In the limit 𝜖 → 0, the perturbation δτ in the root τ incurred by errors in the coefficients of uniform maximum relative magnitude 𝜖 satisfies

$$ | \delta\tau | \le C(\tau) \epsilon . $$

Table 5 lists the condition numbers CB and CP in the Bernstein and power bases for the 9 roots of the instance n = 10 of the polynomial (1). It is seen that the inequality CB < CP holds for all the roots, and the growth of CP as the roots approach 1 is noteworthy (whereas CB actually decreases). This explains the slower convergence to the largest root seen in Table 4.

Table 5 Root condition numbers for the Bernstein and power forms of p10(t)

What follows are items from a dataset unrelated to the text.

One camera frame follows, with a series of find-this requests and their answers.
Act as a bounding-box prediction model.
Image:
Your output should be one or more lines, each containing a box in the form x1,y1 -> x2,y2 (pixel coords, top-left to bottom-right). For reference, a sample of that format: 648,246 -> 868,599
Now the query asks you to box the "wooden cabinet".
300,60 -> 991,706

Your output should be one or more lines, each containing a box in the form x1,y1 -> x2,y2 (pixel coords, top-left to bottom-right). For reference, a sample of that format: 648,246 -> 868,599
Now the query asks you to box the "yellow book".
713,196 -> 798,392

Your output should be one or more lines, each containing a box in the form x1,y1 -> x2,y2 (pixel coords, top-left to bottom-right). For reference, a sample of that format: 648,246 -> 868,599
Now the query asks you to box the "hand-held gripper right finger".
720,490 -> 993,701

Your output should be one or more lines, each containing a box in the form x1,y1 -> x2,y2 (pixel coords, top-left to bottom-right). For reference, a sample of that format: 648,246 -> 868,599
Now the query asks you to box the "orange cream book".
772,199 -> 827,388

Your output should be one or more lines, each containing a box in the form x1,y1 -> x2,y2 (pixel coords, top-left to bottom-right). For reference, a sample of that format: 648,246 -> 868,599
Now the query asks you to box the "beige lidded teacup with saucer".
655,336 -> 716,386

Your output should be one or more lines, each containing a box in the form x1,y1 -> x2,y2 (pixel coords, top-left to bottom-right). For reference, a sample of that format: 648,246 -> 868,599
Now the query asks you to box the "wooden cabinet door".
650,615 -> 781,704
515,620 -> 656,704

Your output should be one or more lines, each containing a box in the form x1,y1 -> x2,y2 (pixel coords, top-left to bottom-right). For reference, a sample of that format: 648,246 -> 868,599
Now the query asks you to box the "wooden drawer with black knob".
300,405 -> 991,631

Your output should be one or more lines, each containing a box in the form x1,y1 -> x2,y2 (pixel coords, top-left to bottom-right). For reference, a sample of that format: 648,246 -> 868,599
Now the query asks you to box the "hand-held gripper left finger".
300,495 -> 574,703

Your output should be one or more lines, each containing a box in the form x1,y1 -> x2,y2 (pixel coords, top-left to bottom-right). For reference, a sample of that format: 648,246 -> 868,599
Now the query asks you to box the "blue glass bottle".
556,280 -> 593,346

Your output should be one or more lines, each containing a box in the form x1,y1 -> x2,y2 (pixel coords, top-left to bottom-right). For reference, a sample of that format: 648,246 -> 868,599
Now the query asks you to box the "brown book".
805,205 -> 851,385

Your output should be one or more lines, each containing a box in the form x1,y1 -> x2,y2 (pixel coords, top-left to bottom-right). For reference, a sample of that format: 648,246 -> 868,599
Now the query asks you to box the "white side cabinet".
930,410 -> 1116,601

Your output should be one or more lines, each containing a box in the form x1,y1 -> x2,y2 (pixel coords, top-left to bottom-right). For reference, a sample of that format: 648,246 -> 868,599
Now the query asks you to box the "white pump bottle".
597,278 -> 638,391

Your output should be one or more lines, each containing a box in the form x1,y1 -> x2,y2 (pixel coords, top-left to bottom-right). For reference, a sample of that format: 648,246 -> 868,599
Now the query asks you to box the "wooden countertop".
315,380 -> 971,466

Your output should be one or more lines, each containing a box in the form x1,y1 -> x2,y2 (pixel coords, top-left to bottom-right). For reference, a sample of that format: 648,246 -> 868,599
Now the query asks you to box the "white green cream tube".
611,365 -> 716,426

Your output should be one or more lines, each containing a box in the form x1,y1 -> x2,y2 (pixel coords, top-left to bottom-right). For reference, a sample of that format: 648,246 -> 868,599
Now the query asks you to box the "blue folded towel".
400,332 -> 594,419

The condition number values listed in Table 5 are actually very modest. This fact, coupled with the remarkable degree of agreement between the roots computed using the power and Bernstein forms, imparts confidence in the roots quoted herein. In proceeding beyond n = 10, it is likely that the Bernstein form will furnish better results for the roots tightly clustered near t = 1, although at a significantly higher computational cost.

6 Closure

In this study, several interesting theoretical properties of the polynomials pn(t) defined by (1) have been elucidated—including (i) the existence of a simple recursion relating pn+ 1(t) to pn(t); (ii) the fact that these polynomials have, for each n > 1, precisely n − 1 roots on t ∈ (0,1) and none for t > 1; (iii) the super–quadratic distribution of these roots, i.e., each root is smaller than the square of the next–largest root; and (iv) the interlacing of the roots of pn(t) and pn+ 1(t), wherein the roots of the latter on (0,1) lie within the intervals delineated by the roots of former.

The unusual nature of the polynomials pn(t) poses formidable challenges for root computation algorithms on account of their high degrees and strong scale variations of their graphs. Nevertheless, it was observed that for n ≤ 10, their roots are remarkably well–conditioned, and admit accurate computation in ordinary double–precision arithmetic using both the power and Bernstein forms. Although the Bernstein form is more stable than the power form, it lacks the sparsity of the power form, and its advantages are only apparent with the tightly clustered roots of p10(t) near t = 1. Due to the exponential growth in the degree, root computations for pn(t) with n > 10 have not been attempted: these tax the capabilities of both symbolic and numeric methods, and special procedures may be needed to reliably address them.